TASK ITEM
When you reach the line that contains "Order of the" in the data below, start reproducing lines exactly, and stop after the line that contains "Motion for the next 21".

INFORMATION SHOWN
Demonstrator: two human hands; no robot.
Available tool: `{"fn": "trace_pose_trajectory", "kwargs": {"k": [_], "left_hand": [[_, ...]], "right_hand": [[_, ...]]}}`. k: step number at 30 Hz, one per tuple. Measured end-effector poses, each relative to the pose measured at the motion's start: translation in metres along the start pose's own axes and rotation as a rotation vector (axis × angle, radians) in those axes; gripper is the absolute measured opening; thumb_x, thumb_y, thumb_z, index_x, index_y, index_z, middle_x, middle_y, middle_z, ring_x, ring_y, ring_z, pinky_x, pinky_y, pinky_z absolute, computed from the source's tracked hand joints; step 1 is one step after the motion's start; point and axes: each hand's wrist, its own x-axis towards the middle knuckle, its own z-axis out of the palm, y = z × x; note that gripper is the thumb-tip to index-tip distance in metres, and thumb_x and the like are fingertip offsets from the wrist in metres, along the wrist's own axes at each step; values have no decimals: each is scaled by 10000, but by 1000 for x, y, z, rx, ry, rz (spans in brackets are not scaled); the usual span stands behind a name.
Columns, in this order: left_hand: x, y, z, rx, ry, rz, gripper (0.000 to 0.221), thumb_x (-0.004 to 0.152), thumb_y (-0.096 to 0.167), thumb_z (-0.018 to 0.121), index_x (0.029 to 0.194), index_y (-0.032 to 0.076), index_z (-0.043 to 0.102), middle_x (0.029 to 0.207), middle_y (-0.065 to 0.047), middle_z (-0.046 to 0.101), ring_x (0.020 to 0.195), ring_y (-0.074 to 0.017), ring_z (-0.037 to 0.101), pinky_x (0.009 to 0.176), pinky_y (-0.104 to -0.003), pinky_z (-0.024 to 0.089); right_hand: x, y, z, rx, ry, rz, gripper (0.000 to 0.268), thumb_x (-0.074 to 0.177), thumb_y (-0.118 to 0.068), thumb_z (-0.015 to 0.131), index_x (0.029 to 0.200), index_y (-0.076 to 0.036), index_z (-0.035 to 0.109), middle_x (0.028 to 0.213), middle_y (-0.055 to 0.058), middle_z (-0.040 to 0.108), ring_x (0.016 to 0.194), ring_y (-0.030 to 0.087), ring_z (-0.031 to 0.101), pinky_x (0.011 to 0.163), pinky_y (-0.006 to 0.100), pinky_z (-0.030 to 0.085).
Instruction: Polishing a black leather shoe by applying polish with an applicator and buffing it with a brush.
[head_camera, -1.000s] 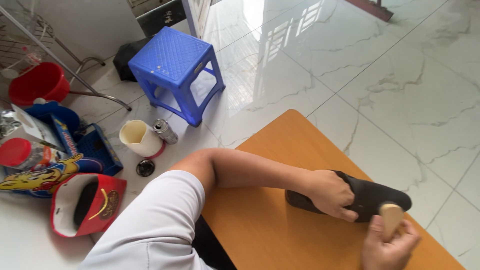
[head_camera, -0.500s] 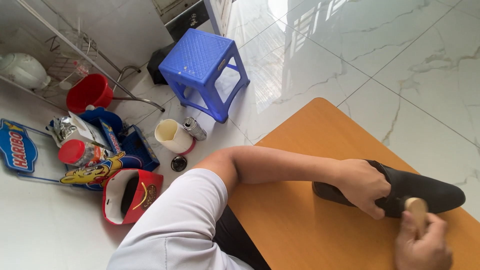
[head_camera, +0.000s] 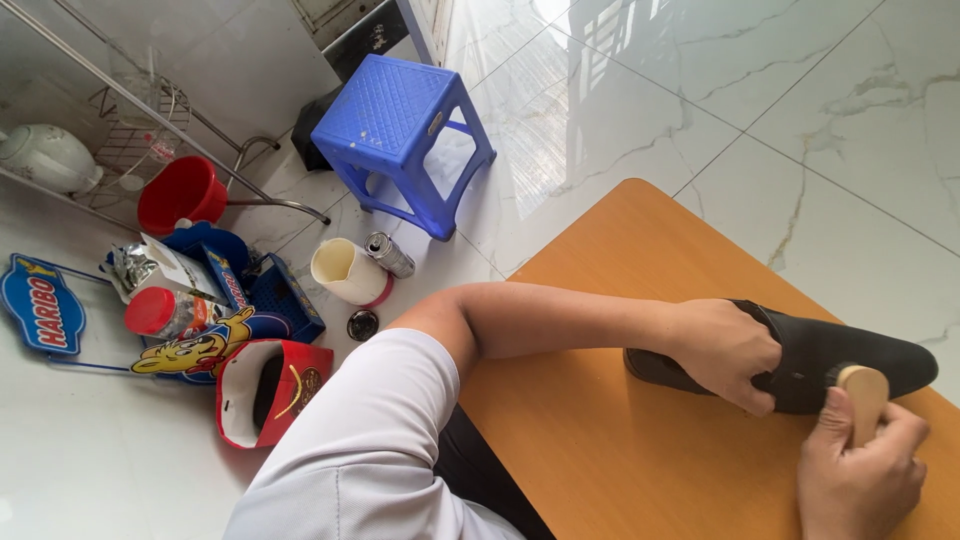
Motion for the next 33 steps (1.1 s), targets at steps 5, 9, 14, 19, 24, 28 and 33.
{"fn": "trace_pose_trajectory", "kwargs": {"k": [5,9,14,19,24,28,33], "left_hand": [[0,0,0,0,-10,-11,361,592,406,462,495,70,552,489,-25,571,460,-206,509,449,-303,432],[0,0,-1,0,-7,-13,377,596,418,447,485,71,547,458,-19,544,436,-200,485,427,-298,415],[0,-2,1,-4,5,10,370,593,414,458,471,72,532,459,-17,545,428,-194,484,415,-298,414],[2,-4,4,-2,-8,4,366,592,421,462,495,78,546,481,-18,559,461,-208,505,454,-307,427],[-1,-3,1,-14,29,37,358,580,398,484,453,66,524,440,-21,548,407,-203,480,408,-293,420],[2,-3,2,-3,16,17,351,568,406,481,481,74,553,468,-27,571,436,-214,510,427,-307,428],[0,-3,1,-12,38,38,346,581,387,486,463,65,538,460,-20,561,421,-194,488,411,-288,418]], "right_hand": [[0,-14,-8,196,-61,-40,372,1090,-293,439,987,63,469,644,141,522,488,274,524,450,345,411],[4,1,3,-134,-134,30,444,1157,-461,432,991,-53,481,589,51,544,447,212,558,419,283,419],[-1,-26,-19,253,-177,-8,386,1025,-316,490,937,56,442,601,155,510,469,301,515,455,376,396],[-2,-1,2,13,-159,15,398,1091,-386,504,971,-8,481,637,141,574,534,340,565,500,399,428],[-2,-37,-29,492,-166,-29,332,986,-201,524,906,111,442,595,175,487,464,267,466,476,353,373],[3,-4,-5,69,-180,-9,408,1081,-383,467,948,3,469,611,126,553,483,282,553,444,362,409],[3,-37,-31,429,-212,-27,361,990,-261,454,923,94,453,578,172,502,444,289,482,447,374,368]]}}
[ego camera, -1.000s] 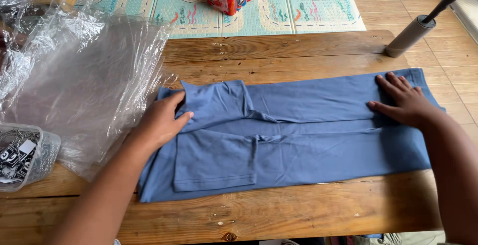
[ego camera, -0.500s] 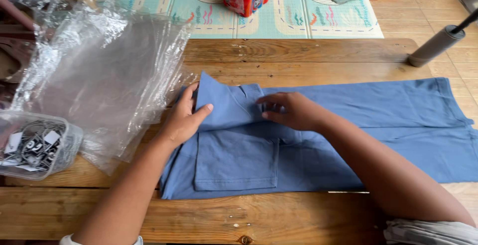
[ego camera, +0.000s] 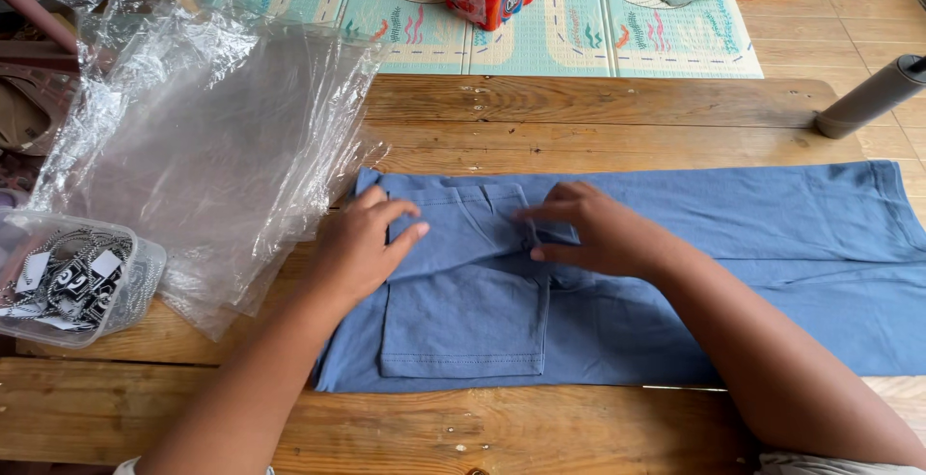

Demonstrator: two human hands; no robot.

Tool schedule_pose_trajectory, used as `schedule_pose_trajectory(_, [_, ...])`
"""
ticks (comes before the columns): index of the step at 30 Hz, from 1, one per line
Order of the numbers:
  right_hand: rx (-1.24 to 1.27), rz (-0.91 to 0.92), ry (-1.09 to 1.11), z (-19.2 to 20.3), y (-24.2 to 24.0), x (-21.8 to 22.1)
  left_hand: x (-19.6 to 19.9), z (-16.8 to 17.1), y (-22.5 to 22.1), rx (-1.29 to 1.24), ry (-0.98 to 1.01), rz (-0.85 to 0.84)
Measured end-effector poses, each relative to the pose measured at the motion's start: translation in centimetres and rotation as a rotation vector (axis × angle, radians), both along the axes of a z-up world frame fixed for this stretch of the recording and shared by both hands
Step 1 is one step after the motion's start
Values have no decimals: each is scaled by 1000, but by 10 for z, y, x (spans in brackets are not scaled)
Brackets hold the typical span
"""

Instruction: The person cleans a blue shirt with a lint roller, folds the shirt into a square, and attaches a clothing tag to the collar area by hand.

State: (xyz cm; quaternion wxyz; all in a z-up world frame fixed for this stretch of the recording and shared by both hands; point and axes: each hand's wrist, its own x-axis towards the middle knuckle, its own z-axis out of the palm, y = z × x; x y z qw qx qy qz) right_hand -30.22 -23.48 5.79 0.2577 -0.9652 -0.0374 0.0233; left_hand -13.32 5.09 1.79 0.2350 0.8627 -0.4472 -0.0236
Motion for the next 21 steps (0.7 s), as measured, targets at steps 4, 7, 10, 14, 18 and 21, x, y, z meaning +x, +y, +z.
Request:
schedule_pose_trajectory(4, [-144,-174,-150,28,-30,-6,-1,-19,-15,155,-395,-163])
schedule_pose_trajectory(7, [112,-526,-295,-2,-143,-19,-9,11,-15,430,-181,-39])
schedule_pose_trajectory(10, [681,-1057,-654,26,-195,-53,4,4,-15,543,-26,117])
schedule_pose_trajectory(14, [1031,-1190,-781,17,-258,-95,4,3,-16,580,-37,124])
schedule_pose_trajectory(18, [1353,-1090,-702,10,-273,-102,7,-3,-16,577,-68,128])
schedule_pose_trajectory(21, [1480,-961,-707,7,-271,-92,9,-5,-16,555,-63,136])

OUTPUT
Order of the numbers:
  right_hand: rx (-1.24 to 1.27), rz (-0.91 to 0.92), ry (-1.09 to 1.11), z (-19.2 to 20.3), y (-24.2 to 24.0), x (-21.8 to 22.1)
  left_hand: x (-19.6 to 19.9), z (-16.8 to 17.1), y (-22.5 to 22.1), rx (-1.29 to 1.24), ry (-0.98 to 1.01), rz (-0.85 to 0.84)
Measured end-effector poses, each relative to the pose measured at the motion's start: translation in centimetres and rotation as a rotation vector (axis × angle, radians), both along the axes of a z-up world frame fixed for this stretch of the recording and shared by both hands
Step 1 is one step after the motion's start
Values have no decimals: each is scaled by 1000, but by 10 for z, y, x (spans in brackets are not scaled)
Brackets hold the typical span
"""

Instruction: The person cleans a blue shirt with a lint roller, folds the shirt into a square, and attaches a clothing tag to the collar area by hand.

State: (xyz cm; quaternion wxyz; all in a z-up world frame fixed for this stretch of the recording and shared by both hands; point and axes: each hand's wrist, its own x-axis towards the middle knuckle, its own z-axis out of the palm, y = z × x; x y z qw qx qy qz) right_hand -30.22 -23.48 5.79 0.2577 -0.9652 -0.0374 0.0233; left_hand -13.32 5.09 1.79 0.2350 0.8627 -0.4472 -0.0236
Motion for the next 21 steps (0.7 s), as measured, targets at steps 4, 7, 10, 14, 18 and 21, x, y, z meaning +x, +y, +z.

No more output remains.